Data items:
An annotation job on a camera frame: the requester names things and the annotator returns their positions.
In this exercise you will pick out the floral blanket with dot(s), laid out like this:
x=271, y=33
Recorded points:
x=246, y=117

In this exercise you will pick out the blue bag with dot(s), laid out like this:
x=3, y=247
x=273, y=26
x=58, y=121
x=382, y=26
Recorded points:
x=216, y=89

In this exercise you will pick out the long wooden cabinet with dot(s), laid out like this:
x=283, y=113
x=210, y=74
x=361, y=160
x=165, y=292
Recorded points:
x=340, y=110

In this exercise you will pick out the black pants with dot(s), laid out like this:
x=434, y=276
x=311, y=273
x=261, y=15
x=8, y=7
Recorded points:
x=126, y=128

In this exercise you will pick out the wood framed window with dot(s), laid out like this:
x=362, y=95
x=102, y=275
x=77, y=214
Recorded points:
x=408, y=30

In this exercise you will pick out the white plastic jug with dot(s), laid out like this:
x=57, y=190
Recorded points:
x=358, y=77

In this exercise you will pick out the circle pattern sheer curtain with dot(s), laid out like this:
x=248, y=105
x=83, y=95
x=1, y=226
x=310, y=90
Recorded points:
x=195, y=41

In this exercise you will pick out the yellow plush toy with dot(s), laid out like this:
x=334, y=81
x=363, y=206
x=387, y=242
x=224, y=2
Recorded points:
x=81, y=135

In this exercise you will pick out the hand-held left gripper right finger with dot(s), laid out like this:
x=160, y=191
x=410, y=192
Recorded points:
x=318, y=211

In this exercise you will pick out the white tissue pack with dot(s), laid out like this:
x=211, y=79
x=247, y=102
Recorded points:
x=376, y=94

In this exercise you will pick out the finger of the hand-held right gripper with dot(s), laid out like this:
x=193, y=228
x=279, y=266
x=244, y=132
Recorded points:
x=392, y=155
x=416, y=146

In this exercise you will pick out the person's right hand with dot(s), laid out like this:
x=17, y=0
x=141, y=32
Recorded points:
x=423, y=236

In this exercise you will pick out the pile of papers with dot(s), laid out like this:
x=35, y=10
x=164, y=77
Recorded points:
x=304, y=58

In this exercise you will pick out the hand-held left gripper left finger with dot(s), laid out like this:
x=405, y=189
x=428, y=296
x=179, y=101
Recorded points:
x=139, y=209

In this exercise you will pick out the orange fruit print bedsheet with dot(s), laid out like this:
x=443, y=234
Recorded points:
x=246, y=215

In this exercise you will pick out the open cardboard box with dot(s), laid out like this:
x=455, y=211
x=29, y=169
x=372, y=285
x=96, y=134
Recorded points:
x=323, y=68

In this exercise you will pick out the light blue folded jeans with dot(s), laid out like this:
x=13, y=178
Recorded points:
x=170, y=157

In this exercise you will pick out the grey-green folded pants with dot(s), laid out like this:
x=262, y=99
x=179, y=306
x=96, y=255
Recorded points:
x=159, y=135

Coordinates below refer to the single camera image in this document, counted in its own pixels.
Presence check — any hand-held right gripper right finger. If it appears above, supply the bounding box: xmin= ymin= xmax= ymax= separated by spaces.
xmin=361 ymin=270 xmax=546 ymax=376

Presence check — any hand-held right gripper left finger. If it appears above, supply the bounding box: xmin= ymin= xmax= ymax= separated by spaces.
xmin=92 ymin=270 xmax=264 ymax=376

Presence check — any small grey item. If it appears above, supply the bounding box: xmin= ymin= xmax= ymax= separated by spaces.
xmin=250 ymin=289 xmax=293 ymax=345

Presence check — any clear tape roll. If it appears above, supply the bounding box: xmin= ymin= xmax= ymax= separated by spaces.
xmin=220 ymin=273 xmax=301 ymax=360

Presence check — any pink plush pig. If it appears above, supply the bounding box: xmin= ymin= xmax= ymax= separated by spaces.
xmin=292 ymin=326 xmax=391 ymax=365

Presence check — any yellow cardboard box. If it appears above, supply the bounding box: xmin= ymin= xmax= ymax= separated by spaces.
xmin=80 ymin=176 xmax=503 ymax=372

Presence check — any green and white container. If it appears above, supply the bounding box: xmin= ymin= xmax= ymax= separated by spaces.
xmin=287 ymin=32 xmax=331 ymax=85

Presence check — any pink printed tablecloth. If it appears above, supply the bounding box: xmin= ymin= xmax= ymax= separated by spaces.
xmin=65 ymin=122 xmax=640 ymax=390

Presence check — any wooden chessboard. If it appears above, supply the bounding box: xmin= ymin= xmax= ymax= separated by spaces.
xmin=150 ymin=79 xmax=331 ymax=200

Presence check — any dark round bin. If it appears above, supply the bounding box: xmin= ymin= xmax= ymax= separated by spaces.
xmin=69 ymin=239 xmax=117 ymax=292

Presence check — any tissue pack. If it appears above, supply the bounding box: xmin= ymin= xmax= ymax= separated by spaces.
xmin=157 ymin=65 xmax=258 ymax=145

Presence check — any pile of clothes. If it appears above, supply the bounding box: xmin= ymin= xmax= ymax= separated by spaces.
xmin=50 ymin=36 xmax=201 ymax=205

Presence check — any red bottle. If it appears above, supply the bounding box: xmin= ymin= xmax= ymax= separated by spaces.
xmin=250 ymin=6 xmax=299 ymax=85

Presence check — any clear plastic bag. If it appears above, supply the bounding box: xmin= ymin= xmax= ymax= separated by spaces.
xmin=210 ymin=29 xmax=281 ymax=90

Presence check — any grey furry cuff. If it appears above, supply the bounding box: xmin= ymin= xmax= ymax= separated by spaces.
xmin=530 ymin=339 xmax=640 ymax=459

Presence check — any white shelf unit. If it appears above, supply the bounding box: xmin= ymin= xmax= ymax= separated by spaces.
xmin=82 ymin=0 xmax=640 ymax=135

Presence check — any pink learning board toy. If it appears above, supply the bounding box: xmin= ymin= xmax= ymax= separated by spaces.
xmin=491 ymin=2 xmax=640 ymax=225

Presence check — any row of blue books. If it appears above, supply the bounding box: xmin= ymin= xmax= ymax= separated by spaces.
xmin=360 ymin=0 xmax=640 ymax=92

# Exercise requirements
Repeat each record word for word.

# Answer box
An annotation job on a camera frame: the requester names things and the annotator returns their positions.
In this exercise you will pick out the floral blanket with dot(s), laid out like this:
x=271, y=33
Recorded points:
x=246, y=117

In this exercise you will pick out the blue bag with dot(s), laid out like this:
x=3, y=247
x=273, y=26
x=58, y=121
x=382, y=26
Recorded points:
x=216, y=89

In this exercise you will pick out the long wooden cabinet with dot(s), laid out like this:
x=283, y=113
x=210, y=74
x=361, y=160
x=165, y=292
Recorded points:
x=340, y=110

In this exercise you will pick out the black pants with dot(s), laid out like this:
x=434, y=276
x=311, y=273
x=261, y=15
x=8, y=7
Recorded points:
x=126, y=128

In this exercise you will pick out the wood framed window with dot(s), laid out like this:
x=362, y=95
x=102, y=275
x=77, y=214
Recorded points:
x=408, y=30

In this exercise you will pick out the white plastic jug with dot(s), laid out like this:
x=57, y=190
Recorded points:
x=358, y=77

In this exercise you will pick out the circle pattern sheer curtain with dot(s), laid out like this:
x=248, y=105
x=83, y=95
x=1, y=226
x=310, y=90
Recorded points:
x=195, y=41

In this exercise you will pick out the yellow plush toy with dot(s), laid out like this:
x=334, y=81
x=363, y=206
x=387, y=242
x=224, y=2
Recorded points:
x=81, y=135

In this exercise you will pick out the hand-held left gripper right finger with dot(s), laid out like this:
x=160, y=191
x=410, y=192
Recorded points:
x=318, y=211

In this exercise you will pick out the white tissue pack with dot(s), laid out like this:
x=211, y=79
x=247, y=102
Recorded points:
x=376, y=94

In this exercise you will pick out the finger of the hand-held right gripper with dot(s), laid out like this:
x=193, y=228
x=279, y=266
x=244, y=132
Recorded points:
x=392, y=155
x=416, y=146

In this exercise you will pick out the person's right hand with dot(s), laid out like this:
x=17, y=0
x=141, y=32
Recorded points:
x=423, y=236

In this exercise you will pick out the pile of papers with dot(s), laid out like this:
x=35, y=10
x=164, y=77
Recorded points:
x=304, y=58

In this exercise you will pick out the hand-held left gripper left finger with dot(s), laid out like this:
x=405, y=189
x=428, y=296
x=179, y=101
Recorded points:
x=139, y=209

In this exercise you will pick out the orange fruit print bedsheet with dot(s), laid out like this:
x=443, y=234
Recorded points:
x=246, y=215

In this exercise you will pick out the open cardboard box with dot(s), laid out like this:
x=455, y=211
x=29, y=169
x=372, y=285
x=96, y=134
Recorded points:
x=323, y=68

In this exercise you will pick out the light blue folded jeans with dot(s), laid out like this:
x=13, y=178
Recorded points:
x=170, y=157

In this exercise you will pick out the grey-green folded pants with dot(s), laid out like this:
x=262, y=99
x=179, y=306
x=96, y=255
Recorded points:
x=159, y=135

Coordinates below refer to the single camera image in this document, counted in its own pixels.
Presence check — any hand-held right gripper right finger. If it appears above, supply the bounding box: xmin= ymin= xmax= ymax= separated by spaces.
xmin=361 ymin=270 xmax=546 ymax=376

Presence check — any hand-held right gripper left finger. If it appears above, supply the bounding box: xmin= ymin= xmax= ymax= separated by spaces.
xmin=92 ymin=270 xmax=264 ymax=376

Presence check — any small grey item. If it appears above, supply the bounding box: xmin= ymin= xmax= ymax= separated by spaces.
xmin=250 ymin=289 xmax=293 ymax=345

Presence check — any clear tape roll. If it appears above, supply the bounding box: xmin= ymin= xmax= ymax= separated by spaces.
xmin=220 ymin=273 xmax=301 ymax=360

Presence check — any pink plush pig. If it appears above, supply the bounding box: xmin= ymin= xmax= ymax= separated by spaces.
xmin=292 ymin=326 xmax=391 ymax=365

Presence check — any yellow cardboard box. If it appears above, supply the bounding box: xmin= ymin= xmax= ymax= separated by spaces.
xmin=80 ymin=176 xmax=503 ymax=372

Presence check — any green and white container. If it appears above, supply the bounding box: xmin= ymin= xmax= ymax= separated by spaces.
xmin=287 ymin=32 xmax=331 ymax=85

Presence check — any pink printed tablecloth. If it appears above, supply the bounding box: xmin= ymin= xmax= ymax= separated by spaces.
xmin=65 ymin=122 xmax=640 ymax=390

Presence check — any wooden chessboard. If it appears above, supply the bounding box: xmin= ymin= xmax= ymax= separated by spaces.
xmin=150 ymin=79 xmax=331 ymax=200

Presence check — any dark round bin. If it appears above, supply the bounding box: xmin= ymin= xmax= ymax= separated by spaces.
xmin=69 ymin=239 xmax=117 ymax=292

Presence check — any tissue pack. If it appears above, supply the bounding box: xmin= ymin= xmax= ymax= separated by spaces.
xmin=157 ymin=65 xmax=258 ymax=145

Presence check — any pile of clothes. If it appears above, supply the bounding box: xmin= ymin= xmax= ymax= separated by spaces.
xmin=50 ymin=36 xmax=201 ymax=205

Presence check — any red bottle. If it appears above, supply the bounding box: xmin= ymin= xmax= ymax= separated by spaces.
xmin=250 ymin=6 xmax=299 ymax=85

Presence check — any clear plastic bag. If it appears above, supply the bounding box: xmin= ymin= xmax= ymax= separated by spaces.
xmin=210 ymin=29 xmax=281 ymax=90

Presence check — any grey furry cuff. If it appears above, supply the bounding box: xmin= ymin= xmax= ymax= separated by spaces.
xmin=530 ymin=339 xmax=640 ymax=459

Presence check — any white shelf unit. If it appears above, supply the bounding box: xmin= ymin= xmax= ymax= separated by spaces.
xmin=82 ymin=0 xmax=640 ymax=135

Presence check — any pink learning board toy. If it appears above, supply the bounding box: xmin= ymin= xmax= ymax= separated by spaces.
xmin=491 ymin=2 xmax=640 ymax=225

Presence check — any row of blue books. If it appears above, supply the bounding box: xmin= ymin= xmax= ymax= separated by spaces.
xmin=360 ymin=0 xmax=640 ymax=92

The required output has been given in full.